Page 9 of Convergence


  What could one say? He barely followed what he was supposed to do, except attract attention and have the news of his presence as Uncle’s guest be far noisier than the rumor that Uncle’s influence had not been enough to get his faction’s candidate put in as lord of Ajuri.

  Mother might be upset about him going to Tirnamardi. Mother and Uncle were on good terms now, but that situation was not reliable—and everybody knew that the candidate for lord of Ajuri most directly in line of succession—was Mother. And him. But he was his father’s invested heir, so he was out of the question.

  His going up there, however, reminded everybody that his father’s household had a strong connection to Ajuri, and Ajuri had a strong connection to Uncle.

  Everybody was married to everybody.

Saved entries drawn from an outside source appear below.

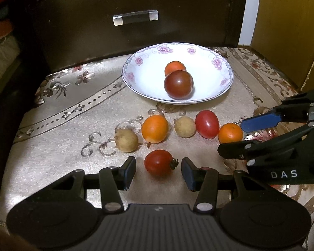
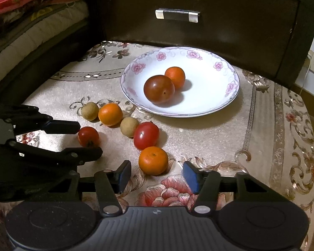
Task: Organize fruits
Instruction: 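Grasp a red tomato with the left tool while the right tool grasps a mandarin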
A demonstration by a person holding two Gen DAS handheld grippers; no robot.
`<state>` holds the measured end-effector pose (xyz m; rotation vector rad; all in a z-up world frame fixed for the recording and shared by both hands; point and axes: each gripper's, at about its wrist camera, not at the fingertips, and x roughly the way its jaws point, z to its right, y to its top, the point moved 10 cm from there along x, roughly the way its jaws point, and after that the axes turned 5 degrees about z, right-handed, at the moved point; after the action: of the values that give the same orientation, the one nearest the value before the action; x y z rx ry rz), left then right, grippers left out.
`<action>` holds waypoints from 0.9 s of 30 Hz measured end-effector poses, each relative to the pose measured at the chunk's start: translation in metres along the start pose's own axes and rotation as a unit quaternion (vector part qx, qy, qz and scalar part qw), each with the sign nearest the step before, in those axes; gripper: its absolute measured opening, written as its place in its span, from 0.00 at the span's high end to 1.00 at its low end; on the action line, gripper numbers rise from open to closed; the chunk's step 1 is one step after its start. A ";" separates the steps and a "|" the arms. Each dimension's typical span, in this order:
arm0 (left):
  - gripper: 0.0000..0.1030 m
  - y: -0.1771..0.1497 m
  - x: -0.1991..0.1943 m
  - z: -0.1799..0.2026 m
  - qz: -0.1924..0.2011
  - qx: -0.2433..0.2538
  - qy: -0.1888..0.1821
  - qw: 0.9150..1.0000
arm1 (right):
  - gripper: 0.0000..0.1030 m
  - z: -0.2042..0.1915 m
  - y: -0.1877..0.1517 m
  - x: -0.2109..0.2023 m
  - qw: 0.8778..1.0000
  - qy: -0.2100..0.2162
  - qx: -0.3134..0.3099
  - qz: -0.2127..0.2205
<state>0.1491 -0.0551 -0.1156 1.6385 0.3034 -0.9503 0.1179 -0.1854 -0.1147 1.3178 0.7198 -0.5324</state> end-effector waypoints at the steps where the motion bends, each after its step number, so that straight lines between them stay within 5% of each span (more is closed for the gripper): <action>1: 0.49 0.001 0.001 -0.001 0.001 -0.002 0.000 1.000 | 0.55 0.000 0.001 0.001 1.000 0.000 0.000 0.000; 6: 0.58 0.001 0.002 0.000 0.003 -0.004 -0.004 1.000 | 0.69 0.002 0.003 0.003 1.000 -0.001 0.002 -0.003; 27: 0.63 0.002 -0.002 0.007 0.004 0.003 -0.016 1.000 | 0.77 0.000 0.000 -0.001 1.000 -0.009 -0.016 -0.018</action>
<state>0.1460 -0.0613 -0.1133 1.6275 0.2727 -0.9712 0.1169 -0.1851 -0.1140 1.2706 0.7358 -0.5583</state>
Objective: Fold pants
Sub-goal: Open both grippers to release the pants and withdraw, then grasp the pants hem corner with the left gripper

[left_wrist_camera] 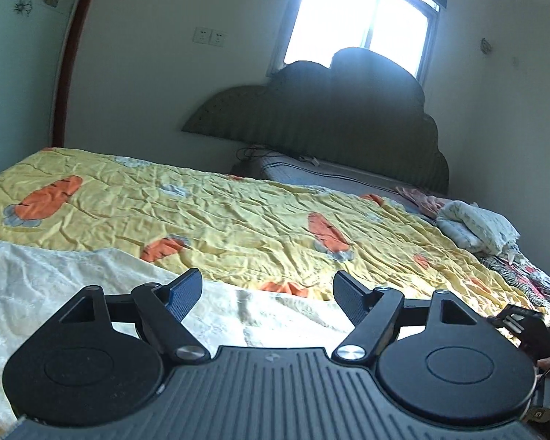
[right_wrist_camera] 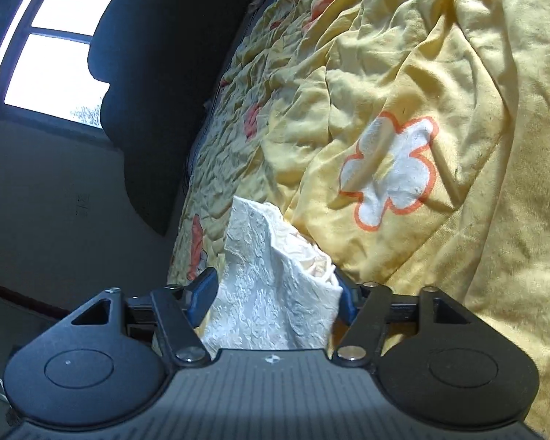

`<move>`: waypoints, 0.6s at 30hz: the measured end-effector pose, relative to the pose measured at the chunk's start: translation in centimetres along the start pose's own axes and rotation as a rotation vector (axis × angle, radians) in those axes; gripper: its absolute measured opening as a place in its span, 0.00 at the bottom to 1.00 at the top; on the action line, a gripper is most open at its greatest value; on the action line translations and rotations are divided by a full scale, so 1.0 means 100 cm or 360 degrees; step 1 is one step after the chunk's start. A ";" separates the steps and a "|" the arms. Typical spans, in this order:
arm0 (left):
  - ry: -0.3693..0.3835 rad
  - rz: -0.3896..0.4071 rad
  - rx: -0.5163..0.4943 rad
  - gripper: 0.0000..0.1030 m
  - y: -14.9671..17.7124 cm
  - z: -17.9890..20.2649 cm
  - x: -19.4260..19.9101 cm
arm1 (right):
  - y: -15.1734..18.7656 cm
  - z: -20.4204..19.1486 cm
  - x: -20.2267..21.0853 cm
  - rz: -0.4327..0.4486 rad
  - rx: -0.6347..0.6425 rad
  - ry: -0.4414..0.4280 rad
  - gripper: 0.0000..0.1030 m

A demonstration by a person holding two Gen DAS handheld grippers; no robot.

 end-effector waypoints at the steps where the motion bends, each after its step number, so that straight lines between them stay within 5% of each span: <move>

That was how everybody got into trouble up there.

  “Of course,” he had said, with, in his mind, the last time he had tried a subterfuge of guesting in Tirnamardi—which had ended with Kadagidi going down in fire and ash, and Grandfather being assassinated.

  “Good lad,” his father had said.

  So here he stood, contemplating the map: Uncle’s estate at Tirnamardi, where the Atageini pins stood in a desert of missing pins.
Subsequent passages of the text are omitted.